▶ _WHAT NEEDS TO BE DONE_
In the material below, find the line with "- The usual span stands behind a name" and the line with "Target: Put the", then output those two lines and every line between them, exactly.

▶ _DATA_
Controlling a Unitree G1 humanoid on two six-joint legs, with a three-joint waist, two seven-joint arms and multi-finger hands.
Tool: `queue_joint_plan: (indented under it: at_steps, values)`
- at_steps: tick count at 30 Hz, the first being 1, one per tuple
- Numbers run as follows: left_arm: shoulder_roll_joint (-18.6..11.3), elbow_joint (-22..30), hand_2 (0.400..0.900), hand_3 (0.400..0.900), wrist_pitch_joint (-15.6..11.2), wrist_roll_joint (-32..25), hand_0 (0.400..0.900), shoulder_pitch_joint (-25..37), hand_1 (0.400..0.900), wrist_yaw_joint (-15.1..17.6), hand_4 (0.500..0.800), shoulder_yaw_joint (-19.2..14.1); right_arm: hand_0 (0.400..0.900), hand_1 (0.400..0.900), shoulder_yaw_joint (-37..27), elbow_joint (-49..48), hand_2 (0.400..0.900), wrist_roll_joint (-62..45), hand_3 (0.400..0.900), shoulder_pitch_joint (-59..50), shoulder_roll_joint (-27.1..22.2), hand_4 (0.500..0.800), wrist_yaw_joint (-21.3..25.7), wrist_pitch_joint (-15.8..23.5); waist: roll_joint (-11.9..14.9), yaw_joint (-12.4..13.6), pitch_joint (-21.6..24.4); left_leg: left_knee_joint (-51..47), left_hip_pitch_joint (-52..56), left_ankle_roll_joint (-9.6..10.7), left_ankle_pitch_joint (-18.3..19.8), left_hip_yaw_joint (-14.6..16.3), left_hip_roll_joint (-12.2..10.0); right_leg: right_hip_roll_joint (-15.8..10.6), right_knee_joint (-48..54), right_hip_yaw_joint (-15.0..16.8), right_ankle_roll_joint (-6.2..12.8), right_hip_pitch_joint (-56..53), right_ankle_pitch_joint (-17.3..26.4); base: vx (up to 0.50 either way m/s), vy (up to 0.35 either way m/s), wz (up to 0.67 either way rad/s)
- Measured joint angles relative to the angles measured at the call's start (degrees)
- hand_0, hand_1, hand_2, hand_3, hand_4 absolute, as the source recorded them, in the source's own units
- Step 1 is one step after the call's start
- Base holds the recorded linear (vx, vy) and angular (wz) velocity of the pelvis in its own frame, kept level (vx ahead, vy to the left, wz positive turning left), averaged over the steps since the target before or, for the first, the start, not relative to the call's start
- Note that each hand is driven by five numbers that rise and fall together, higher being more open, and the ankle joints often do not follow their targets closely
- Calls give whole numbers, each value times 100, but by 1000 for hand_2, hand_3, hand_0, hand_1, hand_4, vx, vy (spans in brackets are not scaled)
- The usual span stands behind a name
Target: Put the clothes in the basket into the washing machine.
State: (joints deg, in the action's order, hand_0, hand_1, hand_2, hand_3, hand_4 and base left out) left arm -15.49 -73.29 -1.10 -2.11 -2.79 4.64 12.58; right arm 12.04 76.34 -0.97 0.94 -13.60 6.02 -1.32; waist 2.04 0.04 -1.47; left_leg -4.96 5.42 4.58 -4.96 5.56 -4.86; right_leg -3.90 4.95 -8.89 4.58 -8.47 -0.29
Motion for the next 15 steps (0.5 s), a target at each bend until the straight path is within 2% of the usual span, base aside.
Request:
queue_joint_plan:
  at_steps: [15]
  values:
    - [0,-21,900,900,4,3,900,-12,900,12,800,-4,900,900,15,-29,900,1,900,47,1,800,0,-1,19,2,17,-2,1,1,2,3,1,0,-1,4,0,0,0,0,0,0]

▶ _SOLVED PROBLEM_
- The usual span stands behind a name
Target: Put the clothes in the basket into the washing machine.

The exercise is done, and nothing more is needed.